> _Records to process_
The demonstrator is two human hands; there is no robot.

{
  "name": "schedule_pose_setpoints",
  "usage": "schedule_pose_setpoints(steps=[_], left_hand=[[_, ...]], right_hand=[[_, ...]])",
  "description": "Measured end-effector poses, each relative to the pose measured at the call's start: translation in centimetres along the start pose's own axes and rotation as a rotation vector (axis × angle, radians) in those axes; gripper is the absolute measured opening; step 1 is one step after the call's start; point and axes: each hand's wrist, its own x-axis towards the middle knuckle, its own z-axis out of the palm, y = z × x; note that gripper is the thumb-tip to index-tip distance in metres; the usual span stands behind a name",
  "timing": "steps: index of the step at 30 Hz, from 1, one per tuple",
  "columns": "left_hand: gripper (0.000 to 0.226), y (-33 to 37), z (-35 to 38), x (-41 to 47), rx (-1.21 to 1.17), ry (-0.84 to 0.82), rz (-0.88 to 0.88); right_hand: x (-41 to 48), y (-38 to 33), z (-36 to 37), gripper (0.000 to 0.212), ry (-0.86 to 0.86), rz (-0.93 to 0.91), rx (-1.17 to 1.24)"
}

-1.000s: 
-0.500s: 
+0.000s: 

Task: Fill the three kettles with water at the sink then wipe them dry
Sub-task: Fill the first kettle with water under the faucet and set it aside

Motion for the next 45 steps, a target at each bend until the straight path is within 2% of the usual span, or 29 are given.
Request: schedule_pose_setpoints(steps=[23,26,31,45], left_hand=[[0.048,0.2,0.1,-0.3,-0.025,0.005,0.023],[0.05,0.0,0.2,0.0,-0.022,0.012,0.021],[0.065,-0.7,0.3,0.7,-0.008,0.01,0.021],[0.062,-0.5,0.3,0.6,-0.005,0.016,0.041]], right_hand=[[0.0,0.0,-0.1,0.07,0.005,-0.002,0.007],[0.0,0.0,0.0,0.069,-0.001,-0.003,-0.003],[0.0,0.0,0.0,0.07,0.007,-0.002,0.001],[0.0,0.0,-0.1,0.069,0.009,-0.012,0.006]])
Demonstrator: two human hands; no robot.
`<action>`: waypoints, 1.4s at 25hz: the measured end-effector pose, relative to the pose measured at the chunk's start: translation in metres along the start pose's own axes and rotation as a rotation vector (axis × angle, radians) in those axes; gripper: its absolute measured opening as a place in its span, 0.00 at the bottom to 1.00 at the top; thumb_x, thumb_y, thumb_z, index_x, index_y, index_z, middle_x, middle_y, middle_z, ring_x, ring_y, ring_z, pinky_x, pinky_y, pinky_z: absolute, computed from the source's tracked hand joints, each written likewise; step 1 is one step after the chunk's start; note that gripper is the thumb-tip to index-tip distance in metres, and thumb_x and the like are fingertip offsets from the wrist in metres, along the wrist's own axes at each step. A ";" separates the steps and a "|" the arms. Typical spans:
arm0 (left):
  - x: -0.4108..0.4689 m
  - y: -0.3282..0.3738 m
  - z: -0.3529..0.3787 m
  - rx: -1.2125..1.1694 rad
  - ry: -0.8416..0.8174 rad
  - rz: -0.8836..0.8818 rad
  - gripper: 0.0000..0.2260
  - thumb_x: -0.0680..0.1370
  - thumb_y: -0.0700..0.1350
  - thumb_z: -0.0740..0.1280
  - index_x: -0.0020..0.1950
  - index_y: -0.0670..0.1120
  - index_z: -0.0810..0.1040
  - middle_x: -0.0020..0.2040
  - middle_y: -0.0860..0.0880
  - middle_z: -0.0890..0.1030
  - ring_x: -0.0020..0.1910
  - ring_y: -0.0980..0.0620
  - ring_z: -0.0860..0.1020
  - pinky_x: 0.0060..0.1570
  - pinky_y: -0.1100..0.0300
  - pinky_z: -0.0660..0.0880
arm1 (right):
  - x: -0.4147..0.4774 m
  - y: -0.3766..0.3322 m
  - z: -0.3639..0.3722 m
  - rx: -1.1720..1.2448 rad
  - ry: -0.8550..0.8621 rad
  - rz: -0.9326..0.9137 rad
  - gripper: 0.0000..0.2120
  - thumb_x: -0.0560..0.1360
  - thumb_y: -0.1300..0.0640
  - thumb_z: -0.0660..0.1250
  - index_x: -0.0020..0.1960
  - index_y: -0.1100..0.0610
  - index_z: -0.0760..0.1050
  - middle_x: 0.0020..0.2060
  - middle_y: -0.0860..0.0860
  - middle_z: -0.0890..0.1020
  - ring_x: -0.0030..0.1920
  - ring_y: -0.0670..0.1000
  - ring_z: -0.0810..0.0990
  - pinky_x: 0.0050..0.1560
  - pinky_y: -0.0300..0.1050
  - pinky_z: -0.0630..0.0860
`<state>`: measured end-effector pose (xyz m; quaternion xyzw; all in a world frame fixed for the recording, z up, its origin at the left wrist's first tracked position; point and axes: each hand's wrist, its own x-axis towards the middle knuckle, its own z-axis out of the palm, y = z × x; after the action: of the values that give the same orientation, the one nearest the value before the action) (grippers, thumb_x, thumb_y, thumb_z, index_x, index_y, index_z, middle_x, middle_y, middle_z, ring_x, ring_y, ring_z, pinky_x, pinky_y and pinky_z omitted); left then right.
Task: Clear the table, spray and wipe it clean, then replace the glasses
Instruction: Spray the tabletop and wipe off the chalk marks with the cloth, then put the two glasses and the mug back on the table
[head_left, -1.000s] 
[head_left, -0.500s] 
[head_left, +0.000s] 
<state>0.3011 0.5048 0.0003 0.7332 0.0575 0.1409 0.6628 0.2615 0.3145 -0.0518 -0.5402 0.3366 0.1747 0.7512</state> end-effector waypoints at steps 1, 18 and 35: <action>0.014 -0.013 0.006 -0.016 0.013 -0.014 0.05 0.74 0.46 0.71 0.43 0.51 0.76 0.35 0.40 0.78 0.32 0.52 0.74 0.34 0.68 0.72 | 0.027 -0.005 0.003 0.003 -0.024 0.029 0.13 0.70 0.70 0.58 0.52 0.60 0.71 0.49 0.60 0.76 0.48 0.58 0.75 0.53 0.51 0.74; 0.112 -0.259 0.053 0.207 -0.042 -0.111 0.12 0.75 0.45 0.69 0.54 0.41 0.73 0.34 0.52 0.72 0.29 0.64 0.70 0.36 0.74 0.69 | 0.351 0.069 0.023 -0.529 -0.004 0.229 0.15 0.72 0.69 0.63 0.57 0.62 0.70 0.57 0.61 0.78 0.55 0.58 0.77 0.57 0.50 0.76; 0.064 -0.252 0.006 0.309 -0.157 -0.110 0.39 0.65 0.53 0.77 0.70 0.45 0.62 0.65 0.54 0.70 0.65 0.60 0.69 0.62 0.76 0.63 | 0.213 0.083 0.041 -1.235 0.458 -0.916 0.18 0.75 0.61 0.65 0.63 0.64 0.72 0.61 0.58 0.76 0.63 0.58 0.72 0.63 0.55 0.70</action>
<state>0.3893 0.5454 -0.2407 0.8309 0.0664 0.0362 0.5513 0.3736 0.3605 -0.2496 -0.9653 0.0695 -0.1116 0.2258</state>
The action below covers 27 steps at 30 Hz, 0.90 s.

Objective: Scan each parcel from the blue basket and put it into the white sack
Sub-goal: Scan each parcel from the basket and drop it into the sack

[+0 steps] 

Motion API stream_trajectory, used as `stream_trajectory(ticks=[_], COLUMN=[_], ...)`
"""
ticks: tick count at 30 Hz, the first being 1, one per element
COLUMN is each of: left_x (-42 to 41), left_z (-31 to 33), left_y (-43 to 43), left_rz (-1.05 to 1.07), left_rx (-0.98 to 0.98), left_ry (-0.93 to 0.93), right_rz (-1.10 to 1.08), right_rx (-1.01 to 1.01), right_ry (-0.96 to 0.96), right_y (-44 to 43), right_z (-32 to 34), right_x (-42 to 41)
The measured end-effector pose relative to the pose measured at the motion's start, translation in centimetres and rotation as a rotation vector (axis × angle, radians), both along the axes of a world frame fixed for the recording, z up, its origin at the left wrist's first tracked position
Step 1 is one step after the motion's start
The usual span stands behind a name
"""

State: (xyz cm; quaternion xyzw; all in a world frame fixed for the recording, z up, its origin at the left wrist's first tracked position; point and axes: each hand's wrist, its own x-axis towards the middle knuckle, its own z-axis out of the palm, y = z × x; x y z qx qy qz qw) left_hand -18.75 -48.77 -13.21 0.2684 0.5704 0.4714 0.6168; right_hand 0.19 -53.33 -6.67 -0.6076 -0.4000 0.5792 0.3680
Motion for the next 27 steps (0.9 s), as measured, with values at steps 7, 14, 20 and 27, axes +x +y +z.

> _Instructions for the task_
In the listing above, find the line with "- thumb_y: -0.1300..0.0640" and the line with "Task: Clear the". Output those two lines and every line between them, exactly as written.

> _Answer section_
  - thumb_y: -0.1300..0.0640
  - thumb_z: -0.0660..0.1250
  - index_x: -0.0020..0.1960
  - index_y: -0.1100..0.0610
  - index_z: -0.0760..0.1050
  - middle_x: 0.0020..0.2060
  - middle_y: -0.0860..0.0860
  - middle_z: -0.0890..0.1020
  - ring_x: -0.0030..0.1920
  - ring_y: -0.0670..0.1000
  - ring_z: -0.0810..0.0990
  - pinky_x: 0.0050..0.1560
  - pinky_y: -0.0300..0.1050
  - pinky_z: -0.0630..0.0860
`<state>`: measured end-effector pose (xyz m; quaternion xyzw; all in a world frame fixed for the recording, z up, its origin at the left wrist's first tracked position; point and axes: each hand's wrist, its own x-axis towards the middle knuckle, its own z-axis out of the palm, y = z × x; after the action: of the values that give the same orientation, the one nearest the value before the action) (grippers, thumb_x, thumb_y, thumb_z, index_x, index_y, index_z, middle_x, middle_y, middle_z, ring_x, ring_y, ring_z, pinky_x, pinky_y and pinky_z omitted); left then right.
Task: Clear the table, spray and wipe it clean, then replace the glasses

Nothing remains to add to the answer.